**Problem requirements**
Omit all images, then repeat exactly the lines below from the one containing "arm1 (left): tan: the" through the one containing "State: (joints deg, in", both ends included.

Given data START

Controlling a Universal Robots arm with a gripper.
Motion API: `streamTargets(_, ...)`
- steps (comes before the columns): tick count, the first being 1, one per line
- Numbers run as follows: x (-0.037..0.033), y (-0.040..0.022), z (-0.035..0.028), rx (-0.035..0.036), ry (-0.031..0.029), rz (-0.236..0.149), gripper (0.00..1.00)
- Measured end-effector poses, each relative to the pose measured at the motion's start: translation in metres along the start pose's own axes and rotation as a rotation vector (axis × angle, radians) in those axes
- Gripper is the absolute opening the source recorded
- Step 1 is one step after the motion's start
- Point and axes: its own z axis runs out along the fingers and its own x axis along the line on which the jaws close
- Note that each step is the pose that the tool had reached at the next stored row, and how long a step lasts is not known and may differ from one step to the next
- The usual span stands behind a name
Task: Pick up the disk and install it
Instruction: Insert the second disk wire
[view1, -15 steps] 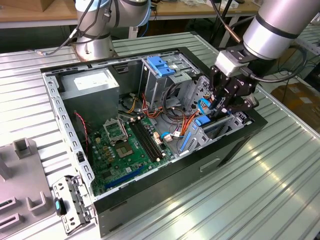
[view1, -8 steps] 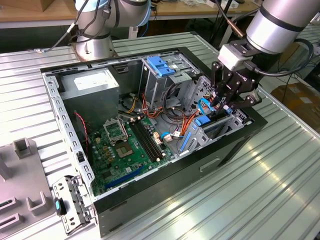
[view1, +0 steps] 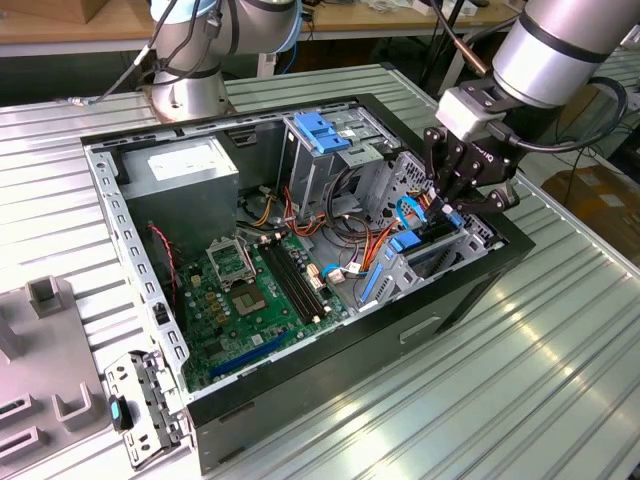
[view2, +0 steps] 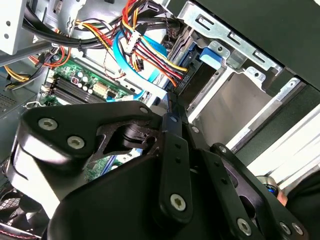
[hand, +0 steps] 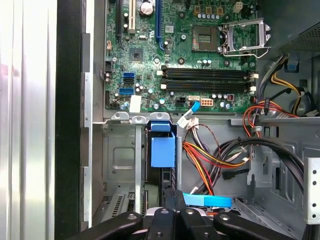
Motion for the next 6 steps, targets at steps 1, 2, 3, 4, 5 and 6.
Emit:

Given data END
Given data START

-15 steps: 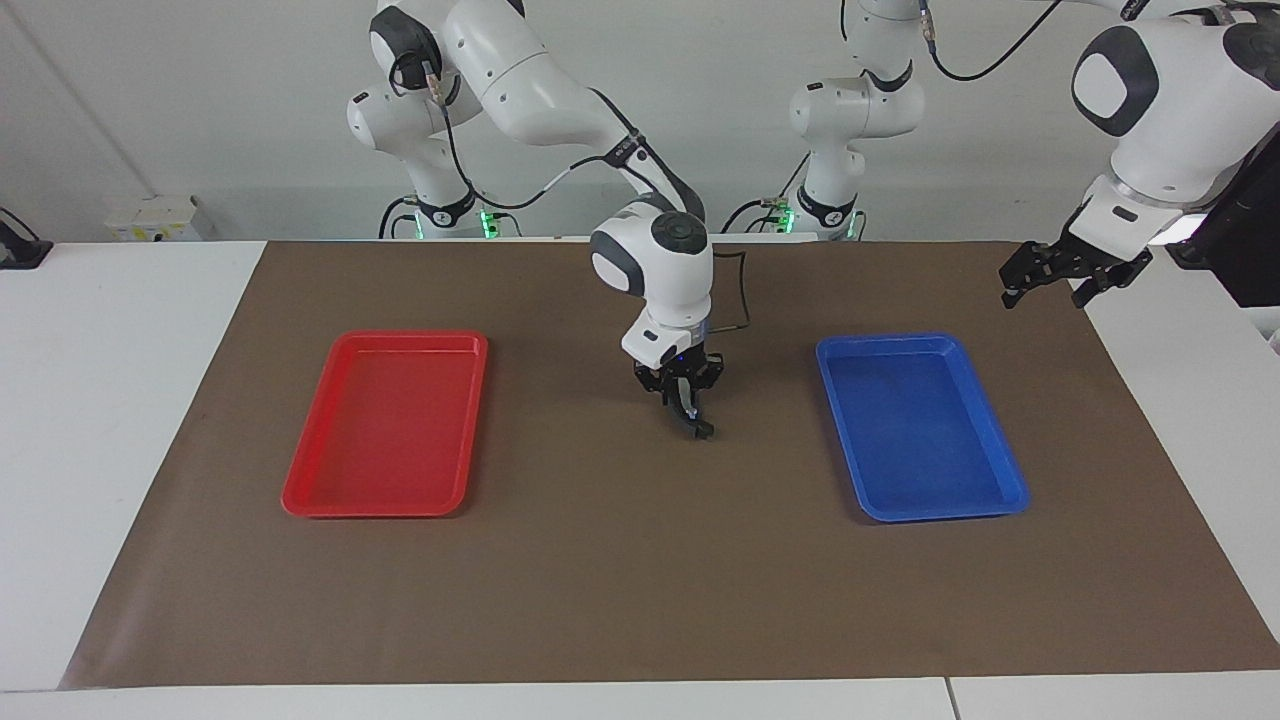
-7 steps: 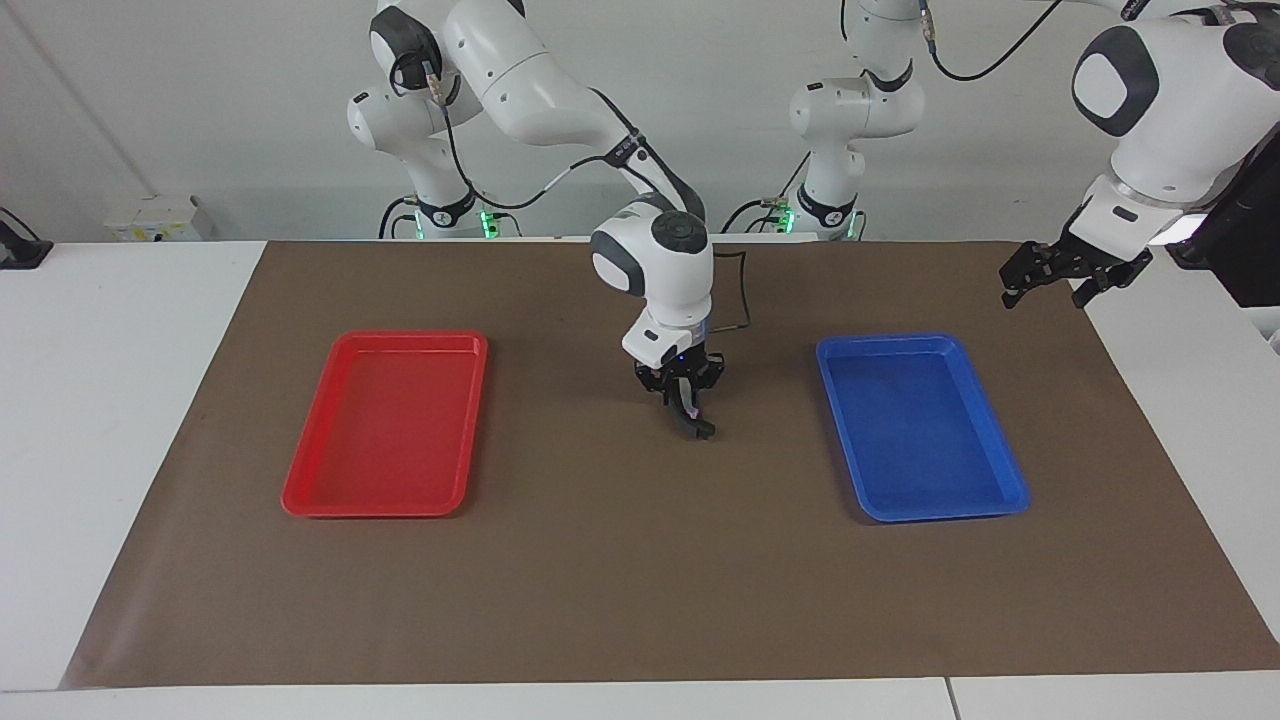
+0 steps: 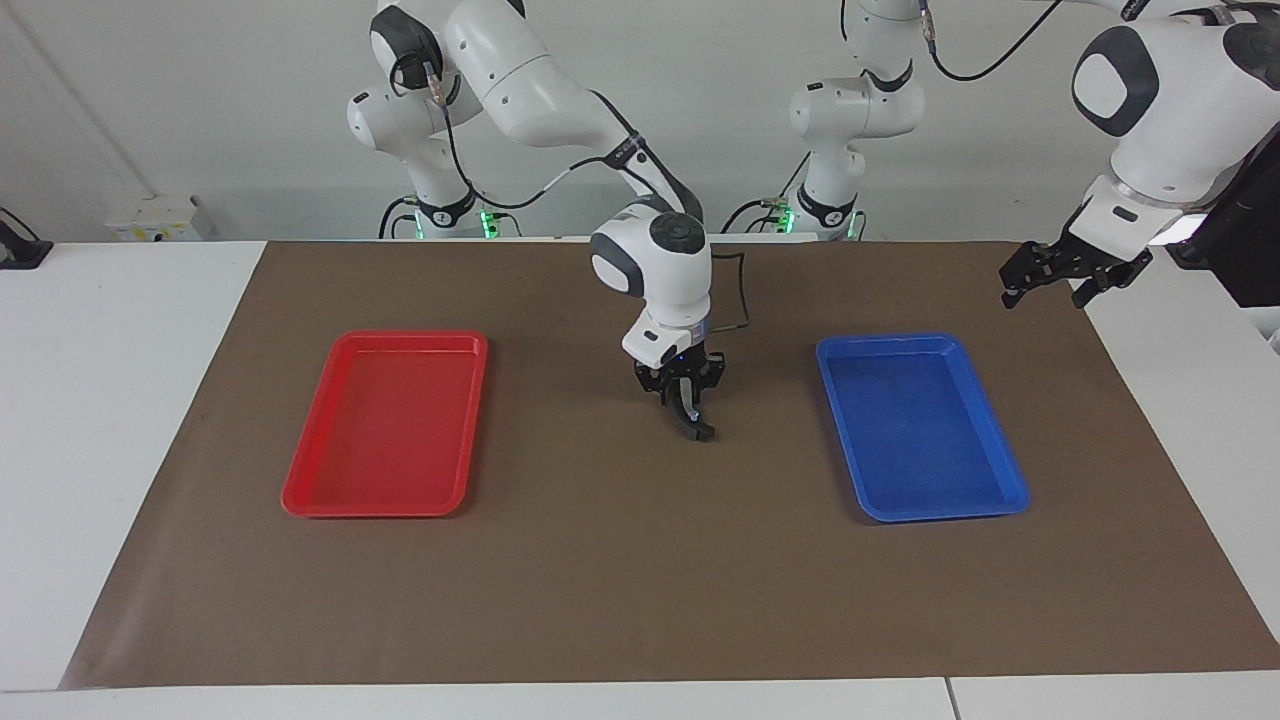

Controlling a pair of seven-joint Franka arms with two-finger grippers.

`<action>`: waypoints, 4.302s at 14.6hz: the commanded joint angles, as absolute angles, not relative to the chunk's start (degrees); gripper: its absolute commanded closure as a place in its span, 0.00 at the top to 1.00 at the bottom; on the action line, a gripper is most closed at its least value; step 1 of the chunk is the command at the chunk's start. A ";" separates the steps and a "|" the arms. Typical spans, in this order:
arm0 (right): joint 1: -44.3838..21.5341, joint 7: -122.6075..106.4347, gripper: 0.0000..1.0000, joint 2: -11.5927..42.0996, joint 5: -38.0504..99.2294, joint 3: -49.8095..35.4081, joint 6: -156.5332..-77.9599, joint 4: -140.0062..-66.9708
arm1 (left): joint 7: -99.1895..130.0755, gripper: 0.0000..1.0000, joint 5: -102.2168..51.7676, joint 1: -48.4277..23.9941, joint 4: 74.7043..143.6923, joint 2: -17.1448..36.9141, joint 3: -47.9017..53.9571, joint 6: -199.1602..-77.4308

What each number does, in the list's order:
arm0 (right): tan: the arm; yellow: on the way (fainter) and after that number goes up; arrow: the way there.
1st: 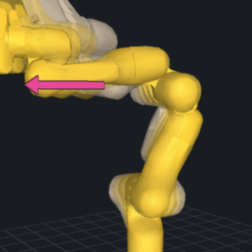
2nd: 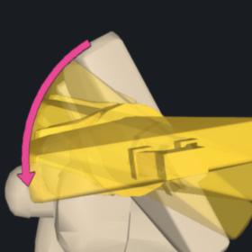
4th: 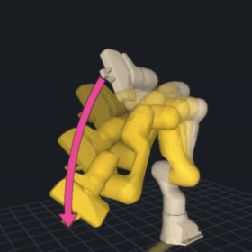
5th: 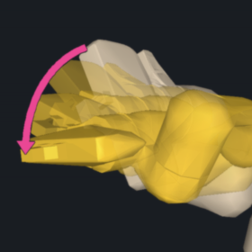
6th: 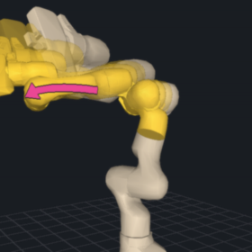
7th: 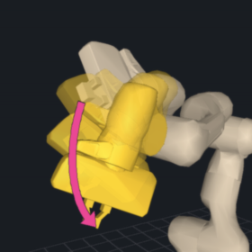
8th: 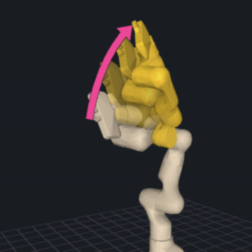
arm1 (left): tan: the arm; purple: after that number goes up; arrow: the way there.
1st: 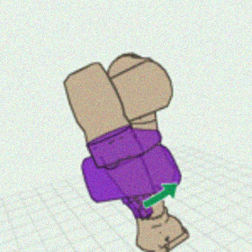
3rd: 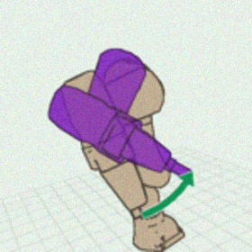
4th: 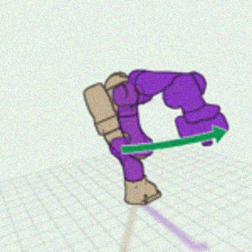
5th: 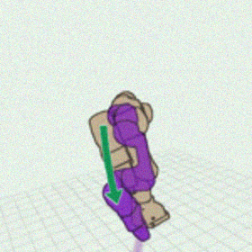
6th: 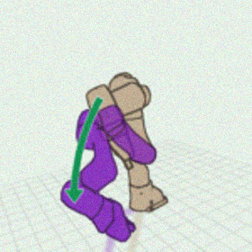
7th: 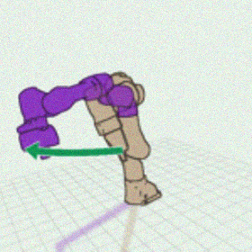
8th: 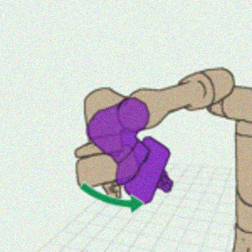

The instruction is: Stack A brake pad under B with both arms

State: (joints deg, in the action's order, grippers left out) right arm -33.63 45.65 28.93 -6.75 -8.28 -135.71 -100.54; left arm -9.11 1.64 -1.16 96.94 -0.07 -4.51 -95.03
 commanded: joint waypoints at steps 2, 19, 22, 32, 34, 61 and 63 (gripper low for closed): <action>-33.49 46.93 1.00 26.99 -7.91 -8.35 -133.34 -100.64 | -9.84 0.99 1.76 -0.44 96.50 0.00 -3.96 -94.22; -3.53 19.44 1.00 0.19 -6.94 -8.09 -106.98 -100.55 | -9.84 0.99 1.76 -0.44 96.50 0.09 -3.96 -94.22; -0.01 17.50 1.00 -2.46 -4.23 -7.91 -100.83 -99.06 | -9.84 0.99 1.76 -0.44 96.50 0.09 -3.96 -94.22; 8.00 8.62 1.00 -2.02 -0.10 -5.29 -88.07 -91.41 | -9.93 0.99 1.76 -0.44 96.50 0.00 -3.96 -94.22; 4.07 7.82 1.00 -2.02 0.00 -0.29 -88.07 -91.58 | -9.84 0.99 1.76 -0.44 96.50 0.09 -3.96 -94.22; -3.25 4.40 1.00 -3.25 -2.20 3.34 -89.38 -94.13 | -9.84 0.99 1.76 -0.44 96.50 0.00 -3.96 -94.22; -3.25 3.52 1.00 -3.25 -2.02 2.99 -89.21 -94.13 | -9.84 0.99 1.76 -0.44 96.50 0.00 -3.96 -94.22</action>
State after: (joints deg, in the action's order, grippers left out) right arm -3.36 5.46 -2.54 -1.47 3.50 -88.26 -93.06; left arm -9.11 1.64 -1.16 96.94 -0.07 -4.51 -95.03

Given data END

**Solution**
arm1 (left): tan: the arm; purple: after that number goes up; arrow: the way there.
1st: 
3rd: 
4th: 
5th: 
6th: 
7th: 
8th: 

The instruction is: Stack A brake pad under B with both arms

State: (joints deg, in the action's order, grippers left out) right arm -33.63 45.65 28.93 -6.75 -8.28 -135.71 -100.54; left arm -9.11 1.64 -1.16 96.94 -0.07 -4.51 -95.03

Nothing more is needed to finish the exercise.